Barriers to green adoption

Despite increasingly frequent extreme weather events demonstrating the growing impact of climate change, there has been a lack of cohesive strategy amongst stakeholders to address the problem, with government policies sometimes seeing rollbacks rather than advancements.

The latest research by Coventry for intermediaries has found that very few (7% and 6%) homeowners and landlords know how to accurately gauge the carbon footprint of their properties. Even when green solutions are considered, steep upfront costs and practical complexities have been major deterrents.

A large knowledge gap has also left first-time buyers in the dark about the sustainable financial products available to them. If these are not explained, homeowners might choose to postpone making improvements and miss out on opportunities to make their homes more efficient.

All these factors mean the housing sector’s emissions crisis has somehow escaped action and been left largely unaddressed. However, with recent trends, there are signs that stakeholders in the housing market may be prompted to do more.

Growing demand for sustainability

It’s not just the necessity of reducing carbon emissions that is making ‘going green’ a focus for the housing sector – homeowners are increasingly seeking to live more sustainable lifestyles and are on the lookout for ways to lower their gas and electric bills amid the ongoing energy crisis.

Driven by the urgent need to address the current energy crisis, nine in ten homeowners and landlords are now prioritising their property’s carbon footprint.

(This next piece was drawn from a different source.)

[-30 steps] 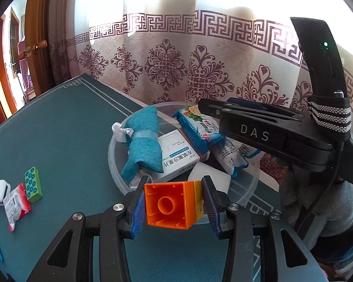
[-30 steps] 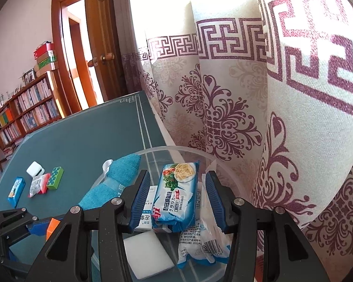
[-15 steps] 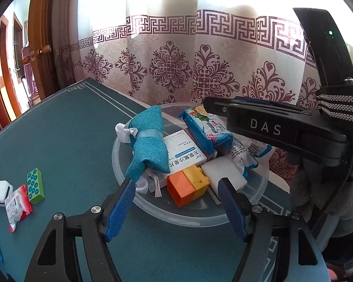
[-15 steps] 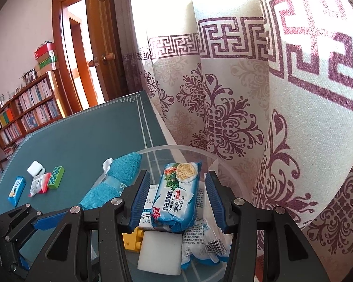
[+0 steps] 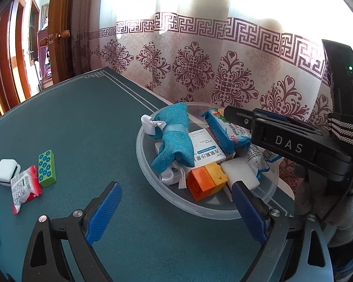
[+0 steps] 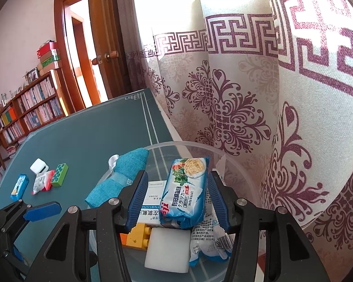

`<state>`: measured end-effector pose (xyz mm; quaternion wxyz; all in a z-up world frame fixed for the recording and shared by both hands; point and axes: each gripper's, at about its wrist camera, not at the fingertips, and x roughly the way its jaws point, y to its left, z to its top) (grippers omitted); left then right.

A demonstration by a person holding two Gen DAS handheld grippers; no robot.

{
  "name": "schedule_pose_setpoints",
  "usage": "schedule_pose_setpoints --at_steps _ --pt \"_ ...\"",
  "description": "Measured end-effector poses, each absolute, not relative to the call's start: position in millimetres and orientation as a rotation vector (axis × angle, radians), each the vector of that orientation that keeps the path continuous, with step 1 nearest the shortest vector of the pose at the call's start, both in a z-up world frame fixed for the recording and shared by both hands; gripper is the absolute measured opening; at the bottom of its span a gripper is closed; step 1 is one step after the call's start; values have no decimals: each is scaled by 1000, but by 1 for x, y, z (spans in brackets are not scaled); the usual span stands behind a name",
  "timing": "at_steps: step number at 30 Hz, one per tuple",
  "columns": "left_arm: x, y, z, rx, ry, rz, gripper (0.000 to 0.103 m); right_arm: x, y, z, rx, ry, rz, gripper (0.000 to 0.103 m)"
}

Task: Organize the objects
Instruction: 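Lower the orange toy block into the clear bowl and open the left tool, then move both tools back toward the white snack bag and green dotted block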

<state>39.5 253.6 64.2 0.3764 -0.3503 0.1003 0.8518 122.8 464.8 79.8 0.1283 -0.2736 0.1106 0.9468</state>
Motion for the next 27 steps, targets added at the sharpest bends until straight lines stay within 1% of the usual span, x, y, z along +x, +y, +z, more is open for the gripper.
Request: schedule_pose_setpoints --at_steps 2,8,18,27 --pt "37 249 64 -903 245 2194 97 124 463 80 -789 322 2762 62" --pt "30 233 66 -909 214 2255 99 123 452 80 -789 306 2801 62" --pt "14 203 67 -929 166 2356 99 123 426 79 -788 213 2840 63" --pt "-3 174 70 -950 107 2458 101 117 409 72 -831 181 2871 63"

This trend is particularly evident amongst the younger generation of homeowners and future first-time buyers. Nearly all homeowners aged 18-24 say they plan to add energy efficiency improvements over the coming year.

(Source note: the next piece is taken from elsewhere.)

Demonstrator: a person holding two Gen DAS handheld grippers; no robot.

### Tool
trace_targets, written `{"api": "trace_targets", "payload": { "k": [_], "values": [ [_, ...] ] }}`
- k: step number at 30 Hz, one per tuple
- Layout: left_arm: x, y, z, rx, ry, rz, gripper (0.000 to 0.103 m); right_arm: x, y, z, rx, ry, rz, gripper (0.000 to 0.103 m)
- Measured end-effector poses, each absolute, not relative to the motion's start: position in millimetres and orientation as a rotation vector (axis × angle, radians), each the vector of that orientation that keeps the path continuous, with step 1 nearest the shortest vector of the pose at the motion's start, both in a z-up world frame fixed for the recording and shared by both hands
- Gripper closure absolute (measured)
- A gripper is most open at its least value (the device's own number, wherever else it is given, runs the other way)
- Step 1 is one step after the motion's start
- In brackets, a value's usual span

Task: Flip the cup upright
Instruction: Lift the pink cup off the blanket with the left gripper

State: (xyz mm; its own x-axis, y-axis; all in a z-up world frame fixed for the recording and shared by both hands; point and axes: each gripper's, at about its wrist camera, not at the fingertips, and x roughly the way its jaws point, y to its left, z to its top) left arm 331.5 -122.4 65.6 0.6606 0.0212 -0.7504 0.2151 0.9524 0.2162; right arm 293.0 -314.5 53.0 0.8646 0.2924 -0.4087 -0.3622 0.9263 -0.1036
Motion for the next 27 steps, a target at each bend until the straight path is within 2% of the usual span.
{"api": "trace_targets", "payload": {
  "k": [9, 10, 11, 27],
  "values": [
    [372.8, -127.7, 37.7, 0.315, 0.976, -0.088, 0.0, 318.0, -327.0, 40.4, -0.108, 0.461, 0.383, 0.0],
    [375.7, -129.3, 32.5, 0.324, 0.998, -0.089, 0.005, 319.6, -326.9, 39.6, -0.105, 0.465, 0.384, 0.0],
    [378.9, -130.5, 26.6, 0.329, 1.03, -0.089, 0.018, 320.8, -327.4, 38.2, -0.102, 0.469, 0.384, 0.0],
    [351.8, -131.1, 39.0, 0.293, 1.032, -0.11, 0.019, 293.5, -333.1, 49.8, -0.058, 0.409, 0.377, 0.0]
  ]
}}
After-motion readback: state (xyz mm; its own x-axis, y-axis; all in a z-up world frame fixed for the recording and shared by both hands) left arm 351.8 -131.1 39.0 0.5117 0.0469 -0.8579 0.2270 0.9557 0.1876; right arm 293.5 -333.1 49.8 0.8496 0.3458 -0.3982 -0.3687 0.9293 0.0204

The calls for sustainable living are now impossible to ignore. To keep pace and retain clients, the mortgage and housing industry must urgently align itself with the green agenda.

The role of the housing sector on UK emissions

If innovators, homebuilders, lenders, and brokers can all pull in the same direction, the challenge to "green up in time” may yet be achievable.

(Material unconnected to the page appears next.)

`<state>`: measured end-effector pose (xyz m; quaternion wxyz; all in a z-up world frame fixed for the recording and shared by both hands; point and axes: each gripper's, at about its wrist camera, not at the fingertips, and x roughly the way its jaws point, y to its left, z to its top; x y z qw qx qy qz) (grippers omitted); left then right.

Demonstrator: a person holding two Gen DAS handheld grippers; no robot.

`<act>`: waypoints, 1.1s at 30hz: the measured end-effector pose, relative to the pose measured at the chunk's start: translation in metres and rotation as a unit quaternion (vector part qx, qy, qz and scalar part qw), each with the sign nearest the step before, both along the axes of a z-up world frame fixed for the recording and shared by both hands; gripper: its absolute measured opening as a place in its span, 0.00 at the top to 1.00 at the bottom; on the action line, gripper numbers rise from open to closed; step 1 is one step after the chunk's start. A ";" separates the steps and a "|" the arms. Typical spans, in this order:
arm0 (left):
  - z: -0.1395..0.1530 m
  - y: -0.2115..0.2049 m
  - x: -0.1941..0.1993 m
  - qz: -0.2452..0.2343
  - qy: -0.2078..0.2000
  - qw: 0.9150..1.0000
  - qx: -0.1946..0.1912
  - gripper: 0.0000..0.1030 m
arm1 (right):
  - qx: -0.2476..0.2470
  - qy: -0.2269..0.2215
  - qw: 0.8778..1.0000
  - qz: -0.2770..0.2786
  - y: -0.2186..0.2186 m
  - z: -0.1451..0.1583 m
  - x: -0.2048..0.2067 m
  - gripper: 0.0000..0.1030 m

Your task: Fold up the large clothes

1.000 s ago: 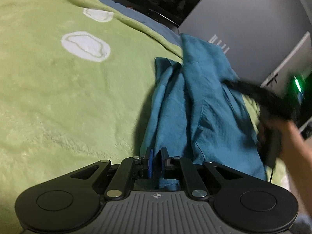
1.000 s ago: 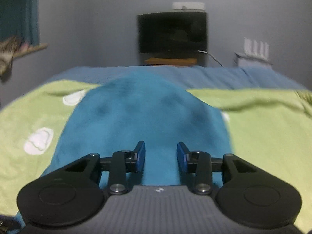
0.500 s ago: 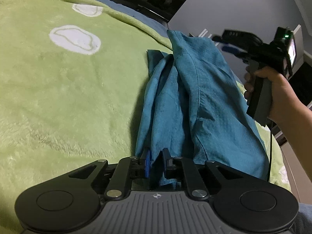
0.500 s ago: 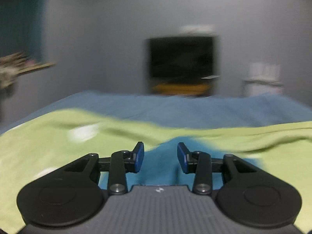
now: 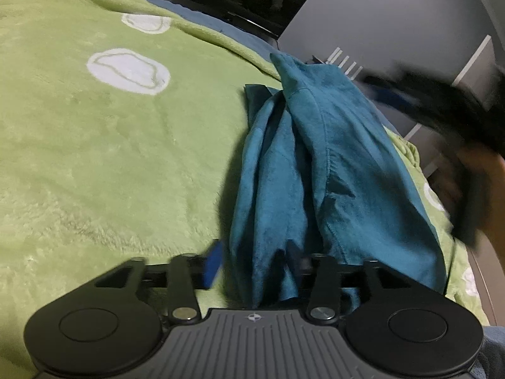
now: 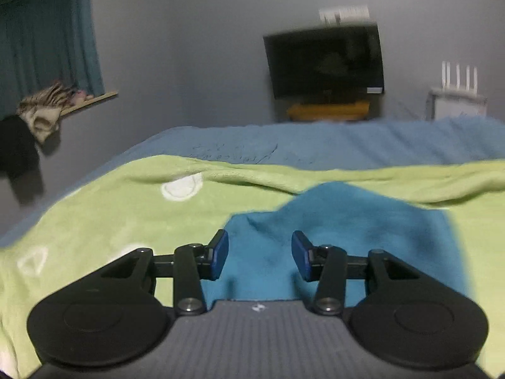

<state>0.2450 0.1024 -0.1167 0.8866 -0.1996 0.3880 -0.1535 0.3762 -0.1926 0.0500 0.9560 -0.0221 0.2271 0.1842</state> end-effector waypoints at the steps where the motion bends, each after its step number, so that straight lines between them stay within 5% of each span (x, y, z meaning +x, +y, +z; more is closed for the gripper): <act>1: 0.000 0.000 0.000 0.001 0.003 1.000 0.001 0.43 | -0.030 -0.010 0.999 -0.002 -0.009 -0.003 -0.020 0.56; 5: 0.004 0.001 -0.003 0.010 0.002 1.000 0.013 0.42 | -0.100 0.008 0.994 -0.031 -0.061 -0.012 -0.095 0.54; 10: 0.022 -0.002 -0.018 0.032 -0.025 0.998 0.041 0.32 | -0.081 0.073 0.992 -0.069 -0.113 -0.029 -0.168 0.54; 17: 0.059 -0.021 -0.051 0.066 -0.069 0.994 0.057 0.24 | -0.052 0.039 0.996 -0.055 -0.099 -0.034 -0.186 0.53; 23: 0.077 -0.046 -0.071 0.057 -0.092 0.993 0.048 0.24 | -0.080 0.032 0.995 -0.045 -0.088 -0.042 -0.188 0.53; 25: 0.077 -0.056 -0.069 0.047 -0.085 0.994 0.049 0.29 | -0.075 0.040 0.995 -0.049 -0.091 -0.045 -0.186 0.53; 28: 0.074 -0.066 -0.066 0.033 -0.066 0.996 0.042 0.64 | -0.061 0.050 0.995 -0.054 -0.096 -0.047 -0.185 0.53; 33: 0.065 -0.076 -0.060 0.008 -0.048 0.997 0.052 0.62 | -0.053 0.062 0.995 -0.058 -0.094 -0.053 -0.177 0.53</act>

Building more energy-efficient homes is a critical first step, as 80% of the UK’s estimated housing stock in 2050, the target year for net zero, has already been built today, and much of it is far less well-insulated than anywhere else in Europe. The government has subsequently enshrined several new building regulations as part of the 2025 Future Homes Standard that are intended to force down emissions from new builds by 75-80%. However, a transformation of the housing sector also hinges on the steps homeowners take to retrofit existing properties.

The typical solar panel installation can save over 900kg of CO2 annually, with a carbon payback period of approximately 18 months. This means that all electricity generated by the panel after this time can be considered truly net zero, offsetting any carbon produced from its production. Installing new double glazing also significantly enhances a property's EPC score, and there are further energy savings to be made from recycled water, higher-quality building materials, and efficient lighting. The zero-carbon home has gone from a distant dream to a present-day reality.

Brokers as change agents

So, what steps can those of us in the mortgage market take to create a more sustainable future? Brokers, especially those focused on targeting the valuable first-time buyer market, should look to offer green home improvement advice that appeals to younger generations.

The market for sustainable financial products is expanding all the time as forward-thinking lenders try to get in front of consumer demand. Green mortgages, in particular, which offer incentives to invest in home improvements for energy efficiency, are set to go from being the exception to the norm. An overhaul of the EPC rating system, often accused of being just a desktop exercise, is also likely just a matter of time.

The sector will need to continue to innovate to make green living the standard and reduce carbon emissions from our housing stock, and brokers will need to keep on top of all these developments to ensure their clients can make informed decisions.